Frank O'Neill

Personal information
- Date of birth: 1953
- Place of birth: Cobh, County Cork, Ireland
- Date of death: 14 April 2024 (aged 70)
- Place of death: Cobh, County Cork, Ireland
- Position(s): Striker

Youth career
- Springfield

Senior career*
- Years: Team / Apps / (Gls)
- 1971–1972: Cobh Ramblers
- 1972–1974: Cork Celtic
- 1974–1975: Cobh Ramblers
- 1975–1976: Cork Celtic
- 1976–1988: Cobh Ramblers

= Frank O'Neill (footballer, born 1953) =

Irish footballer (1953–2024)

Frank "Sniffer" O'Neill (1953 – 14 April 2024) was an Irish footballer who played for several clubs, most notably Cork Celtic and Cobh Ramblers.

==Career==
O'Neill began his football career with local side Springfield. 1972 proved to be a very successful year for the 19-year-old O'Neill. He was selected for the Cork AUL Youths squad that represented the Republic of Ireland in an international tournament in Coventry, won a Munster Senior League title with Cobh Ramblers before signing for Cork Celtic.
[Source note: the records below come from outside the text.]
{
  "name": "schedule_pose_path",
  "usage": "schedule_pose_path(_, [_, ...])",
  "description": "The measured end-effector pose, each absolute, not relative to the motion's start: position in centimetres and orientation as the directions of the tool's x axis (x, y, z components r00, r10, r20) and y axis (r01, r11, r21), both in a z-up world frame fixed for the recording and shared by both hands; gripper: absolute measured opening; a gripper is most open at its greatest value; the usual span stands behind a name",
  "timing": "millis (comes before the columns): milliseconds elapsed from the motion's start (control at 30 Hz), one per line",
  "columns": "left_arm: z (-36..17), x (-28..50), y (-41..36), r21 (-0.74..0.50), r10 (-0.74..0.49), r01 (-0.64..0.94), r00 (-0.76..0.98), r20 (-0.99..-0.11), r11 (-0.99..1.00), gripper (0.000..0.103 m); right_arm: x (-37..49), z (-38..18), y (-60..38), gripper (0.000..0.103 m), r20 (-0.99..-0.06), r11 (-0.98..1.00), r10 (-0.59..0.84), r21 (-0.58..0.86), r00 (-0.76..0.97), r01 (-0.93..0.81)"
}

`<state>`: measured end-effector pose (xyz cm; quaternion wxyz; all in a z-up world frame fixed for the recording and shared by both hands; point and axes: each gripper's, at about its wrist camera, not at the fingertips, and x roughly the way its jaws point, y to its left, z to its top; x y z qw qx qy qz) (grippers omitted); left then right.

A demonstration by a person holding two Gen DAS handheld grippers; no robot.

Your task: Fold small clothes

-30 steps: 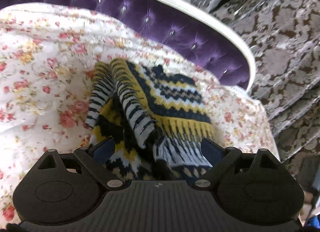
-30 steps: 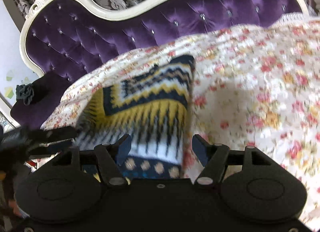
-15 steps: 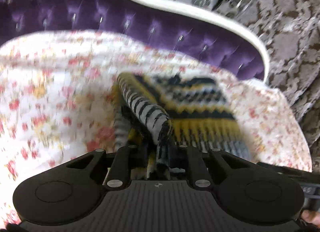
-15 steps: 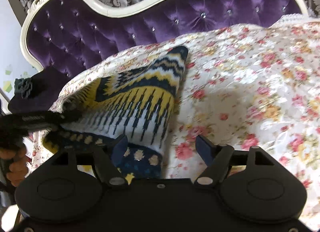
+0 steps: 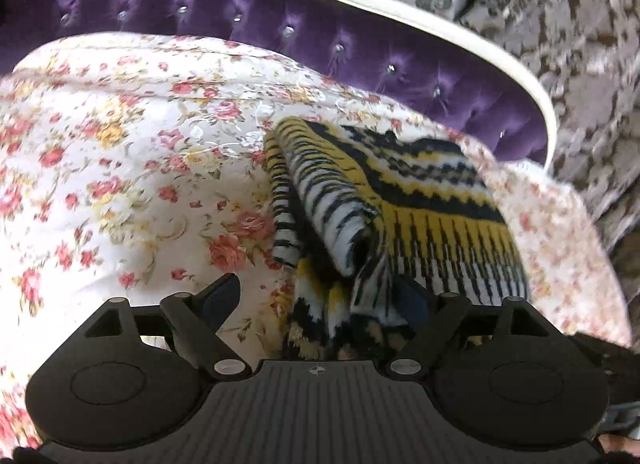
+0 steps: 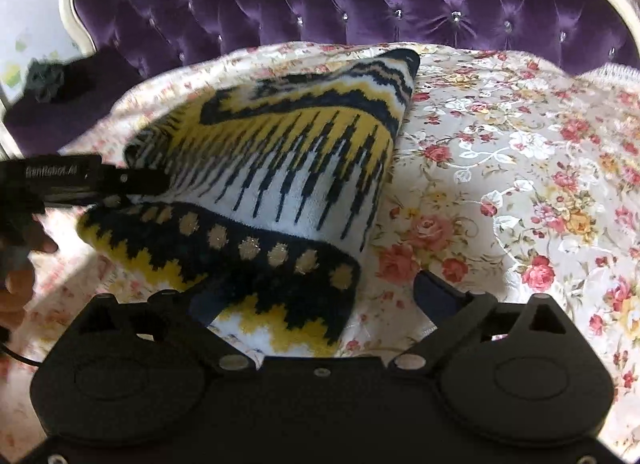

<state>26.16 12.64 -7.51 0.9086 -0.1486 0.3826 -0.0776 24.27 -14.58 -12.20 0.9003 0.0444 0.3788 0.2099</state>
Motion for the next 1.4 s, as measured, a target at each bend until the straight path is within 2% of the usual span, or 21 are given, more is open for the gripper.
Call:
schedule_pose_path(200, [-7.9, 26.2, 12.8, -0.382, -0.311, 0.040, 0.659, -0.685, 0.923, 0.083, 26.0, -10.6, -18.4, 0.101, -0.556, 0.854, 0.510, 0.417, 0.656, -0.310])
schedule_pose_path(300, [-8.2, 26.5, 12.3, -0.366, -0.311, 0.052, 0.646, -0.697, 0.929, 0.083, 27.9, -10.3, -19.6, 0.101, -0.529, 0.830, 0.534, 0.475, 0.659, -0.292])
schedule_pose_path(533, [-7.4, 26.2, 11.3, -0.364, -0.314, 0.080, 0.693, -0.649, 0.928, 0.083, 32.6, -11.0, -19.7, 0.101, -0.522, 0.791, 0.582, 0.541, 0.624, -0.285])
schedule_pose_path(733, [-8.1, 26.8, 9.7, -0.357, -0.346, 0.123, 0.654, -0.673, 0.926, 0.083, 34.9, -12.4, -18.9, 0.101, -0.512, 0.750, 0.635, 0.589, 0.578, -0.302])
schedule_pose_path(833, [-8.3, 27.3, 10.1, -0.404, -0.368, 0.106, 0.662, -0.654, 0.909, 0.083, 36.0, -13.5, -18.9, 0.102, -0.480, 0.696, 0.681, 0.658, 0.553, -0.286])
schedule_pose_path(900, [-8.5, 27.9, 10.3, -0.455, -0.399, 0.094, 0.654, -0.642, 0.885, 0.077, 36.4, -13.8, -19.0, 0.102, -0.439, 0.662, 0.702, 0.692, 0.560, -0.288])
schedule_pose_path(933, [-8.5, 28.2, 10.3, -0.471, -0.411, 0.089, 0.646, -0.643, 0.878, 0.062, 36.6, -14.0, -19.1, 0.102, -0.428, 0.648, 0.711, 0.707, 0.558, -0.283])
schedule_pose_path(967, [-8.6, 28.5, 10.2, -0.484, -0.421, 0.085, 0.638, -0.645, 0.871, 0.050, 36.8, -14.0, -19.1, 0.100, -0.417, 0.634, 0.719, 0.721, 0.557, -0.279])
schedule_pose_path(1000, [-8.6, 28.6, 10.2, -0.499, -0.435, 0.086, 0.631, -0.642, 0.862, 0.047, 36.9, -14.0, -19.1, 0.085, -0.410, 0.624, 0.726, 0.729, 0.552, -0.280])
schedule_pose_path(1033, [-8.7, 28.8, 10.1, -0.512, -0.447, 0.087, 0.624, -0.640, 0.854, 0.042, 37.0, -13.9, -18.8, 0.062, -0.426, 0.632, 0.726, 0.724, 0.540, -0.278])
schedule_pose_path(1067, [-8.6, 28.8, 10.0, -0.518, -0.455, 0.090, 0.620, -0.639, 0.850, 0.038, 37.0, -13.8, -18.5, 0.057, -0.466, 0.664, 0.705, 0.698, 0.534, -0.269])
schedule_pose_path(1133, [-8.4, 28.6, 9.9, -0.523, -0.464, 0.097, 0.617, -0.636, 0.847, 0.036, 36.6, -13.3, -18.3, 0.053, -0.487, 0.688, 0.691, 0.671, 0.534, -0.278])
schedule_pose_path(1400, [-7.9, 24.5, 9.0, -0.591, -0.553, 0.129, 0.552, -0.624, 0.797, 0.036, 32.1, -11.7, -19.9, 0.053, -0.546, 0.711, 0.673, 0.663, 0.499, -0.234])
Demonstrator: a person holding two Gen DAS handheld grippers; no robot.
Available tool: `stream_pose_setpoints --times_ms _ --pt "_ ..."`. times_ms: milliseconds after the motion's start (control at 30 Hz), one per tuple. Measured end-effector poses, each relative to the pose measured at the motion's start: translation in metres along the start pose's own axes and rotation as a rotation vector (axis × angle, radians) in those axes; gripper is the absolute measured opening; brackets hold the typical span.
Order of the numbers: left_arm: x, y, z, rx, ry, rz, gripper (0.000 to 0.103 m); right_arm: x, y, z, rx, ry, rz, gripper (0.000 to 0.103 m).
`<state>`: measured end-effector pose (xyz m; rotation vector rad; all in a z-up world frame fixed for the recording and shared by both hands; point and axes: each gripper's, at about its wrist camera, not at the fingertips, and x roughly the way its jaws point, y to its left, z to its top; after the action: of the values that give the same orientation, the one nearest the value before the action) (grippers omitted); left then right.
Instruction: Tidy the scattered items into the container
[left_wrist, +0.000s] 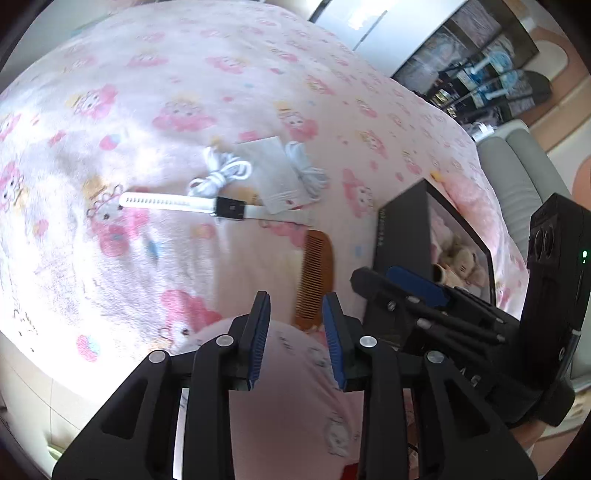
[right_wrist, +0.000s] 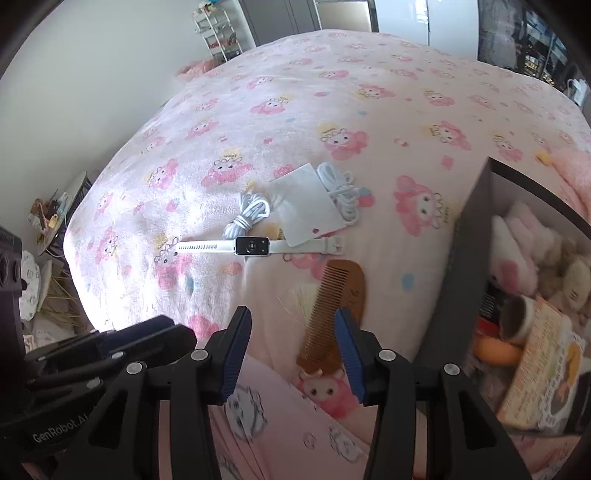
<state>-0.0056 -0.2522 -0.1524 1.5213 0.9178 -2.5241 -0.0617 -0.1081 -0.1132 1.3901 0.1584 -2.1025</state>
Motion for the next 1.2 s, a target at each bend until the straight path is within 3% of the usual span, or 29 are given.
stream_pose_setpoints --times_ms 133,200,367,433,667,767,833,933,1000,1200 --pt "0.017 0.030 0.011 -0.052 0.024 -0.007 0.029 0.030 0.003 0.010 0.022 0.072 0.013 0.043" --pt "0.026 0.042 0.019 -0.063 0.033 -0.034 0.036 0.047 0.005 0.014 0.020 0.117 0.017 0.043" --pt "0.066 0.091 0.034 -0.200 0.090 -0.179 0.037 0.083 0.016 0.025 -0.004 0.173 0.058 0.043" --pt "0.078 0.106 0.038 -0.252 0.096 -0.141 0.037 0.095 0.017 0.034 0.005 0.182 0.066 0.043" --pt "0.085 0.145 0.059 -0.403 -0.005 -0.185 0.037 0.136 0.016 0.075 -0.021 0.173 0.023 0.043" --pt "0.099 0.153 0.062 -0.464 -0.005 -0.262 0.039 0.153 0.014 0.074 0.008 0.197 0.026 0.044" --pt "0.107 0.152 0.063 -0.483 -0.006 -0.273 0.036 0.160 0.022 0.071 -0.029 0.205 0.047 0.046" --pt "0.104 0.145 0.062 -0.478 -0.033 -0.258 0.024 0.157 0.030 0.067 -0.085 0.198 0.050 0.048" --pt "0.097 0.140 0.062 -0.471 -0.054 -0.264 0.008 0.155 0.031 0.065 -0.089 0.211 0.070 0.048" --pt "0.054 0.108 0.054 -0.379 -0.130 -0.216 0.001 0.131 0.038 0.057 -0.109 0.181 0.077 0.048"
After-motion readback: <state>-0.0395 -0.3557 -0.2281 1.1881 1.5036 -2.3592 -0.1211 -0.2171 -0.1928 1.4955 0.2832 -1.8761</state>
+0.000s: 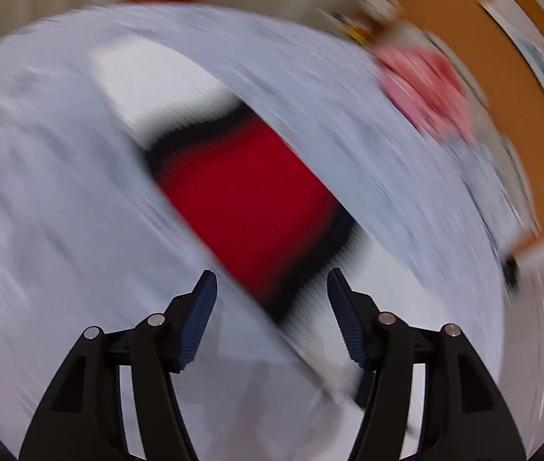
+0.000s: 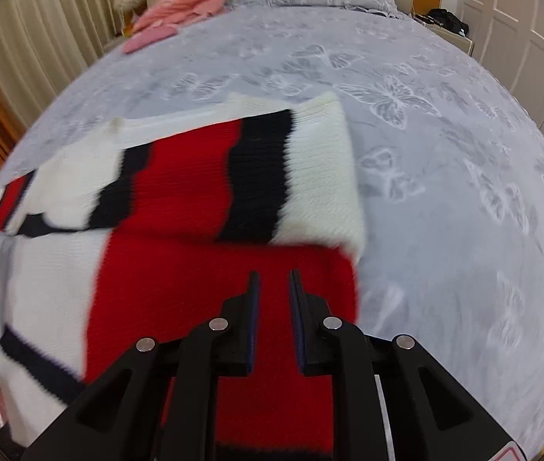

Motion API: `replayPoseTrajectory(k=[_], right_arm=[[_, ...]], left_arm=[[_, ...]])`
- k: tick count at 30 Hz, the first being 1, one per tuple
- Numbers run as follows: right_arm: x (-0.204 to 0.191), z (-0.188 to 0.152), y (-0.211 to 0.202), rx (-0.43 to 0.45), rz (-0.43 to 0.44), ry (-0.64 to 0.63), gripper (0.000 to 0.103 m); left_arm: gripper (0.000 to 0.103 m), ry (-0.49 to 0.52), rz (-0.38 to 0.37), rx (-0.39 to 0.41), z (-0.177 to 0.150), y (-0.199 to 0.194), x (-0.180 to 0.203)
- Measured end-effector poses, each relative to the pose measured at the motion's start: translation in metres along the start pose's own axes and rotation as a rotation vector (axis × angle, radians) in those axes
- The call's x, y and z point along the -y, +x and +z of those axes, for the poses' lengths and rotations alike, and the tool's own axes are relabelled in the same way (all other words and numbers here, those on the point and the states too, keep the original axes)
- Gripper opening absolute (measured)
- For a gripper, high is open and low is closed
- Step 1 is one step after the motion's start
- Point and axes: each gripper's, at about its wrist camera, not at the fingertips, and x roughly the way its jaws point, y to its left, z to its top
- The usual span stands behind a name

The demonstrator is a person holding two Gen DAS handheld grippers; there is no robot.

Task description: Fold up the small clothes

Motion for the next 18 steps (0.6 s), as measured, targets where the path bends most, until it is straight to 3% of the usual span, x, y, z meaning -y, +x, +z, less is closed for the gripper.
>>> replayPoseTrajectory(k=[3, 6, 7, 8, 9, 10, 11, 13, 15, 18], right_arm=[[-0.014, -0.023, -0.012, -0.040, 0.035, 0.032, 0.021], [-0.031, -0.046, -0.014, -0.099, 0.025, 0.054, 0.026], [-0.035, -0.052, -0.014, -0.114, 0.028, 0.064, 0.027], [-0.037, -0.055, -0.011, -0.133, 0.035, 0.076, 0.028], [-0.040, -0.057, -0.008, -0.152, 0.036, 0.082, 0.028], [-0.044, -0.059, -0.007, -0.157, 0.033, 0.081, 0.028], [-0.047, -0.060, -0.007, -0.158, 0.036, 0.075, 0.028], [-0.056, -0.058, -0.008, -0.156, 0.036, 0.055, 0.028], [-0.060, -0.057, -0.008, -0.150, 0.050, 0.055, 0.029], [-0.062, -0.051, -0.011, -0.129, 0.073, 0.064, 0.030]], left_arm=[[0.058, -0.105, 0.076, 0.038, 0.059, 0.018, -0.045], [0.055, -0.235, 0.094, -0.022, 0.089, 0.053, -0.080], [0.055, -0.253, 0.080, 0.008, 0.095, 0.052, -0.085], [0.046, -0.252, 0.076, 0.040, 0.098, 0.050, -0.084], [0.016, -0.237, 0.072, 0.037, 0.103, 0.054, -0.080], [0.007, -0.238, 0.048, 0.000, 0.105, 0.059, -0.077], [0.007, -0.236, 0.034, 0.002, 0.105, 0.058, -0.069], [0.006, -0.159, -0.005, 0.066, 0.106, 0.040, -0.042], [0.006, 0.005, -0.044, 0.110, 0.099, 0.016, 0.007], [0.006, 0.227, -0.175, 0.168, 0.069, -0.033, 0.089]])
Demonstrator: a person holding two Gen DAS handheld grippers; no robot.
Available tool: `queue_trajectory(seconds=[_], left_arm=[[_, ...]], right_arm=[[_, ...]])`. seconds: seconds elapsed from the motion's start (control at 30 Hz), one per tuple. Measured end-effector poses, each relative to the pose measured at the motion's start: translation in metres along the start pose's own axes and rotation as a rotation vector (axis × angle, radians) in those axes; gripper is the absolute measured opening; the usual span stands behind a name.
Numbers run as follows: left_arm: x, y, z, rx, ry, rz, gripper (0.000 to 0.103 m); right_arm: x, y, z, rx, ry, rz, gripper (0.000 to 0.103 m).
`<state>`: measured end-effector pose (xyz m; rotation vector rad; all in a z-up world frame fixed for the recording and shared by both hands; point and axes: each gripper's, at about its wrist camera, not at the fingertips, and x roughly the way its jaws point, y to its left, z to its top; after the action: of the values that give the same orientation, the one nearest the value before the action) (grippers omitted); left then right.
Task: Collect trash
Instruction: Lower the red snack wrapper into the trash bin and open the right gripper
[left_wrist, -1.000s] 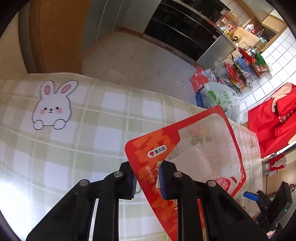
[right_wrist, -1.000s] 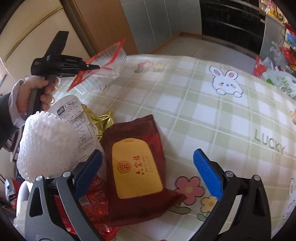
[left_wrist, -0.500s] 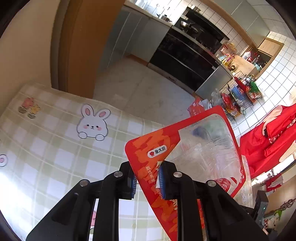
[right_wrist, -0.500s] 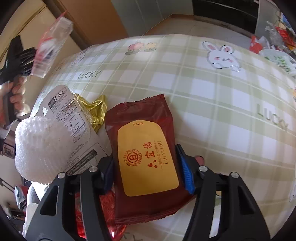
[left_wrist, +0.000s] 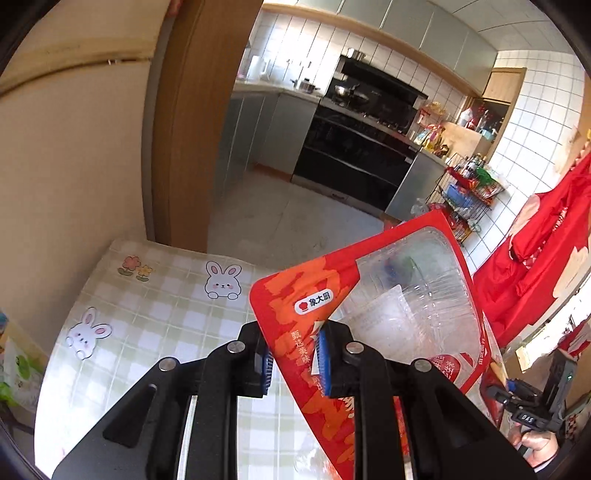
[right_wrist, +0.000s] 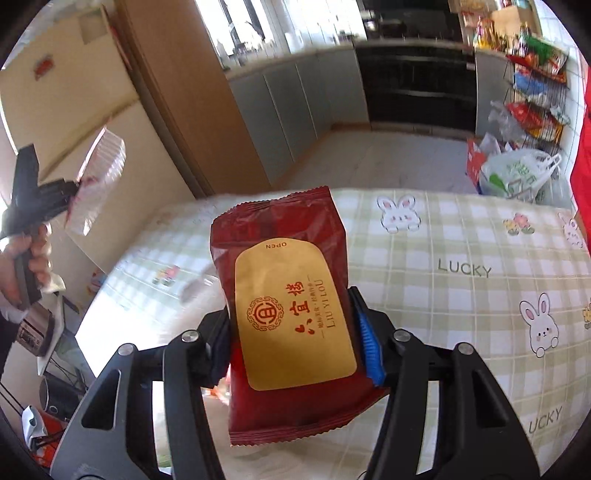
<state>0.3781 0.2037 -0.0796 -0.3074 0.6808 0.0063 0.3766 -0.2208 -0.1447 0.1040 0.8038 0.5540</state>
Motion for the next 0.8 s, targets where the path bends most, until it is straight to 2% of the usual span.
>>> queue_trajectory(seconds=[0.27,0.47,0.6,0.67,0.8], left_arm=[[-0.101,-0.034,-0.057,0.064,-0.092,-0.007,0.019],[-0.165,-0.043,-0.121,0.035,-0.135,-0.033,0.019],[-0.199,-0.048,-0.166,0.025,-0.147,-0.035,0.019],[-0.212,-0.049,-0.186,0.014,-0.141,-0.059,0.019],[-0.233,-0.045,-0.218,-0.009,-0.146,-0.049,0.019]], right_arm=[[-0.095,0.055,-0.029,0.010,-0.159,0.090,0.057],[-0.146,0.092,-0.082,0.017,-0.233,0.112,0.057],[-0.168,0.106,-0.124,0.039,-0.250,0.106,0.057],[-0.173,0.111,-0.139,0.043,-0.236,0.107,0.057],[-0.186,0.128,-0.165,0.040,-0.196,0.098,0.057]])
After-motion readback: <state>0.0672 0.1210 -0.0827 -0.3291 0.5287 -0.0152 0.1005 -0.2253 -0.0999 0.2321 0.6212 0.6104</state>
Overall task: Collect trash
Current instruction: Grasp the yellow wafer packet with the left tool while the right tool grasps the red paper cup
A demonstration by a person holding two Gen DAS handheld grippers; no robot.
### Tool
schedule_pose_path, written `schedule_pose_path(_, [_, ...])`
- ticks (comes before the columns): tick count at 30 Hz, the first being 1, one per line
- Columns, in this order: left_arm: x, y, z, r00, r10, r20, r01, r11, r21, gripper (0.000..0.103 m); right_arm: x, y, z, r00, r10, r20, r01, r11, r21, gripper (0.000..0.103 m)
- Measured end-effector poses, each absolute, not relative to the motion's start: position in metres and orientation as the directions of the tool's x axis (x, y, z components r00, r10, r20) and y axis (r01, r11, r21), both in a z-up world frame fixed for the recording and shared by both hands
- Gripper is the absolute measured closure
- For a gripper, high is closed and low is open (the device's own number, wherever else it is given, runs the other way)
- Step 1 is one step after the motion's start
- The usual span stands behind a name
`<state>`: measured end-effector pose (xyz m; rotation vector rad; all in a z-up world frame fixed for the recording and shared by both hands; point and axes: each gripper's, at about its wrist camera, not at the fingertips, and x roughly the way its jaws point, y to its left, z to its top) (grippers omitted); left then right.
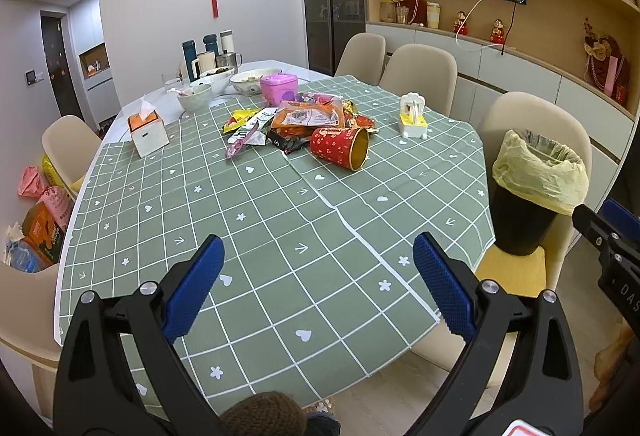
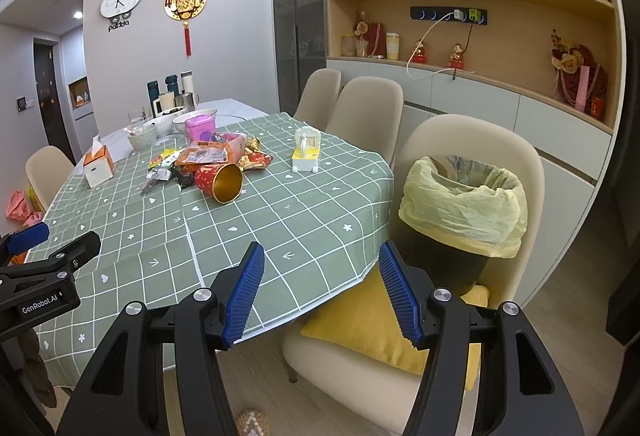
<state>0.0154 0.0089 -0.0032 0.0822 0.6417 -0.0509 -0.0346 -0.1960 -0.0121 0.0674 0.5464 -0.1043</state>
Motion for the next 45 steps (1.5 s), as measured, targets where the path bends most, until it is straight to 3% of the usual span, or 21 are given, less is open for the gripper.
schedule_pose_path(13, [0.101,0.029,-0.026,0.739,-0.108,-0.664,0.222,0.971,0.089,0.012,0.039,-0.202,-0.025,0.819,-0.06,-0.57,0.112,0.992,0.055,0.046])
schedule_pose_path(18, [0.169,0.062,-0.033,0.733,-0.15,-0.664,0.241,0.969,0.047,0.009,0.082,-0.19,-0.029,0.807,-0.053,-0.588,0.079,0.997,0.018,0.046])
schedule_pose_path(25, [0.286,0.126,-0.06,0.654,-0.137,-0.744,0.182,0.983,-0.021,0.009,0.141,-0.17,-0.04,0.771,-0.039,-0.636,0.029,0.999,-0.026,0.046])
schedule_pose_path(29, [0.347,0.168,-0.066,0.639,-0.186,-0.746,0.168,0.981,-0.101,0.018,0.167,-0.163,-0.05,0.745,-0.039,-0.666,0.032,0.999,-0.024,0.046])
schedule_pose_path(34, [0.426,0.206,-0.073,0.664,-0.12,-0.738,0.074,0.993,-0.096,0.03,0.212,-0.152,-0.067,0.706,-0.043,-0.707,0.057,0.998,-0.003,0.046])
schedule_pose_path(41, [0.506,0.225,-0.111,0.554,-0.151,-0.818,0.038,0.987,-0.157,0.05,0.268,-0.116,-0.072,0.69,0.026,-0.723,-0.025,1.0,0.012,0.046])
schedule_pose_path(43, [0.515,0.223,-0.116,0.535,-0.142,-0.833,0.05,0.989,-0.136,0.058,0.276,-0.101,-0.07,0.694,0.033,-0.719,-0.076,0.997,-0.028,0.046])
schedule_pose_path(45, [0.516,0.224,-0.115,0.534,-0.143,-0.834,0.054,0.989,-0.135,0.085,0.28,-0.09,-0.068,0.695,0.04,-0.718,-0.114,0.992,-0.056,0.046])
O'Neill was the club's leading scorer with 12 goals when Celtic won the 1973–74 League of Ireland.

O'Neill returned to Cobh Ramblers shortly after the league title success, however, he was coaxed back to Cork Celtic for the 1975–76 league before returning to Cobh Ramblers for good. He averaged 30 goals a season as Cobh Ramblers won six successive Munster Senior League titles from 1979–80 to 1984–85. O'Neill also won two FAI Intermediate Cup titles during this period.

When his playing career ended, O'Neill became involved in administration and refereeing affairs. He returned to Cobh Ramblers as assistant manager to George Mellerick in 1993.

==Death==
O'Neill died after a period of ill health in Cobh, on 14 April 2024, at the age of 70.